A little while ago I covered a technique that could be used to obfuscate sensitive text in scripts used to manage macOS; a recent issue with this particular technique left me needing to re-write this in python.

What you’ll need:

Installing pycrypto using pip requires Xcode tools to be installed, which for some environments is not possible or desired, so you will need to work out a means of getting the pycrypto module onto target machines. In my instance, I used logGen to take a snapshot pre/post installation and built a package for distributing to clients.

To create a key for encrypting/decrypting, a file is created containing 32bytes of random data. An example of how this is generated is some simple python code:

#!/usr/bin/python

import os
import sys

# Create a random 32 byte keyfile for use with aescrypto.py


def createKey(output_file):
    with open(output_file, 'wb') as output:
        output.write(os.urandom(32))


if len(sys.argv) is 2:
    createKey(sys.argv[1])
else:
    print 'Usage: {} '.format(sys.argv[0])
    sys.exit(1)

Next comes creating the encrypted text; turning that wonderful coder/scripter resource, Stack Overflow, in particular a discussion on how to encrypt text using AES256. Code has been borrowed heavily from this comment in particular, I have a deep appreciation for people willing to share their knowledge with others.

A sample script available here covers how this can be used to encrypt/decrypt plain text. This file outputs the encrypted text into a plist file simply because in my use case I want the data in a machine readable format. Any other output method can be used.

Fundamentally, the key is read in, and a random initialisation vector is generated when the encryptText() function is called, this ensures that each time a string is encrypted, it doesn’t result in the same cipher text. It does mean that the initialisation vector needs to be supplied with the cipher text in order to decrypt it.

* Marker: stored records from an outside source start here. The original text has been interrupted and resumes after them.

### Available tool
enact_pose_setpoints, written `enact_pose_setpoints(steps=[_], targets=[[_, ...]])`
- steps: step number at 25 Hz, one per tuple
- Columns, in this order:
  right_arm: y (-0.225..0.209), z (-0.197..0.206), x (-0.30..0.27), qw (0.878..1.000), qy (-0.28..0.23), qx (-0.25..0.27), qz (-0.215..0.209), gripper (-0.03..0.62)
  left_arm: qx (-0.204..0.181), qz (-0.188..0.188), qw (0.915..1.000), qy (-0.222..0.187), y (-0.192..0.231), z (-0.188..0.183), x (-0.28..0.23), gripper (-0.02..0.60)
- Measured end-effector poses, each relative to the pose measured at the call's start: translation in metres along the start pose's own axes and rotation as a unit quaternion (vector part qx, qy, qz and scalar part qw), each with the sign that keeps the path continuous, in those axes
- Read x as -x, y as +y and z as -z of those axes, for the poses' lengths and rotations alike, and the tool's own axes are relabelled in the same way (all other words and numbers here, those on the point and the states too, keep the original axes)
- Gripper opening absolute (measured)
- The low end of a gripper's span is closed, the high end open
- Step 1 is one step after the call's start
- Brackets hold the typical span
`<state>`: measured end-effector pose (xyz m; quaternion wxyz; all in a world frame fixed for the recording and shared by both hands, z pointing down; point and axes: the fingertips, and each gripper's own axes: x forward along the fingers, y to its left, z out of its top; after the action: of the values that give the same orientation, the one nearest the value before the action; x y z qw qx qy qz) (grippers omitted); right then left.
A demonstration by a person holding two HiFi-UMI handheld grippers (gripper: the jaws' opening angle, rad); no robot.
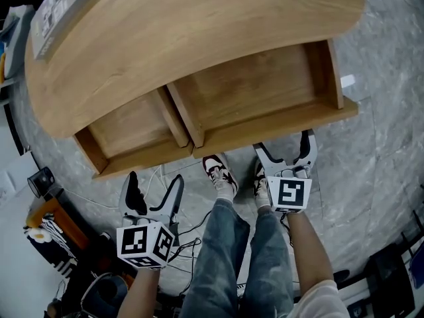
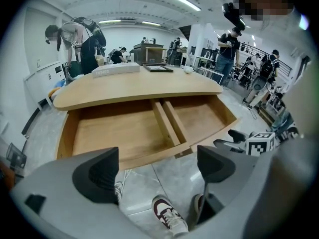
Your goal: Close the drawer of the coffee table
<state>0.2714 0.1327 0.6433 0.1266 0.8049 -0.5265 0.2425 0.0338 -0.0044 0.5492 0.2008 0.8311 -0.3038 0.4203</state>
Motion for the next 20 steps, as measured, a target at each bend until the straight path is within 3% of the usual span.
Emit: enact_pose_setpoints(steps=[11, 20], targets=[[0.0, 0.0, 0.0, 1.0, 0.025, -0.005, -0.001, 0.548, 0.003, -0.001, 0.9997, 0.026, 0.005, 0.016, 0.002, 0.489], [-0.001, -0.008, 0.003, 1.0, 0.02, 0.0, -0.004, 0.545, 0.013, 0.0, 0.9998, 0.017, 0.005, 0.011, 0.0, 0.489]])
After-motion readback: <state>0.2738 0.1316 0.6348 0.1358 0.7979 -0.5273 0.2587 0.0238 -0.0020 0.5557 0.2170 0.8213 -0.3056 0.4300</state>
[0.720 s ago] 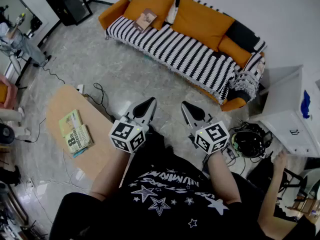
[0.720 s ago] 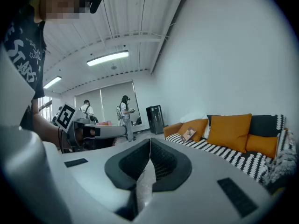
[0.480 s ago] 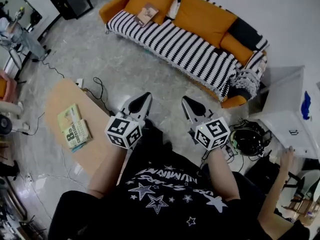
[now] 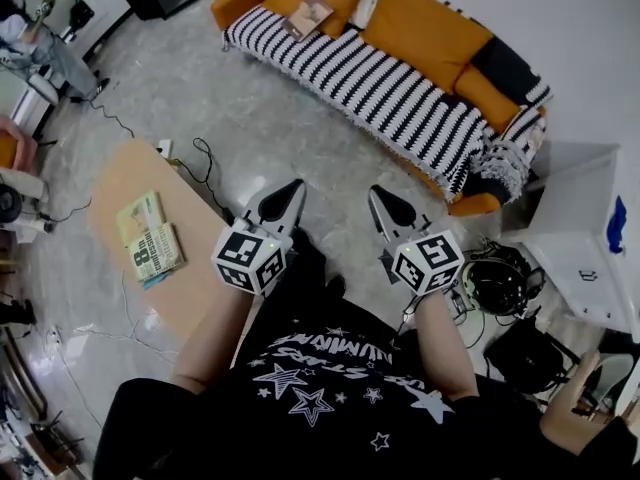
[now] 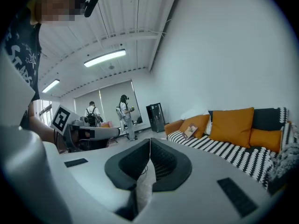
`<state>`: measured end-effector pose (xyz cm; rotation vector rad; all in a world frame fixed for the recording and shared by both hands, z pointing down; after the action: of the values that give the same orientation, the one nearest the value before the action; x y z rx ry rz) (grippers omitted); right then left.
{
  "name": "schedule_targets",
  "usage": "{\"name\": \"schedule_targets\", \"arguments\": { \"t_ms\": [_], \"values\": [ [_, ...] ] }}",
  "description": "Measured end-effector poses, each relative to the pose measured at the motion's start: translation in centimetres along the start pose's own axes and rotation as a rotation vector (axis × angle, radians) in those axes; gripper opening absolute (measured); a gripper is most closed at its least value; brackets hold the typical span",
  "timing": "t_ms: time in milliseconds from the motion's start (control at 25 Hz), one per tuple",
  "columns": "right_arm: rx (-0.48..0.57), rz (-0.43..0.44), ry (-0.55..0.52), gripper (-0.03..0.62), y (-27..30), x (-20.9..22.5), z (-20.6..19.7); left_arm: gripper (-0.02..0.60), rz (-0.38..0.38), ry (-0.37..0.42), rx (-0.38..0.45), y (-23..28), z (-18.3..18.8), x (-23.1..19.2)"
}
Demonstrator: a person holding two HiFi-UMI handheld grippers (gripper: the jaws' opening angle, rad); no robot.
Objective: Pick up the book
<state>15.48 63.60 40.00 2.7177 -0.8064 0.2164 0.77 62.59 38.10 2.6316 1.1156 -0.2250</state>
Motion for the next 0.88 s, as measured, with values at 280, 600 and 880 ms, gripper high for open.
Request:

The decryptText() reads the same key as used to encrypt, and the correct initialisation vector, then passes the cipher text back through the aes.decrypt() method to get the plain text.

I don’t claim to know the complex ins and outs of which encryption methods work the best, so I don’t plan on using this technique for mission critical/sensitive data, this is simply a means to ensuring simple text strings that don’t need to be trivially accessible are obfuscated from prying eyes, especially where it is fairly trivial to expand a package file out, or trawl through web directories that aren’t appropriately configured.

As this isn’t true asymmetric encryption (using a private/public key pair), using this technique does have some risks.

  • The key in this technique is the same key for encrypting and decrypting, so extra care needs to be taken to ensure it isn’t easily accessible
  • If storing the key on a target machine, store it in an area of the file system that only privileged users have access to, etc.
  • If deploying the key in a package, limit access to the location the package is stored to ensure only authorised devices/users can access it

It’s also advisable to assess whether this technique is appropriate for your needs and the scenario in which plain text must be obfuscated, and potentially any legislation governing how certain data must be protect. My particular use case doesn’t involve sensitive scenarios, and is sufficient enough to make it more complicated for any naughty little prying eyes to see what is going on.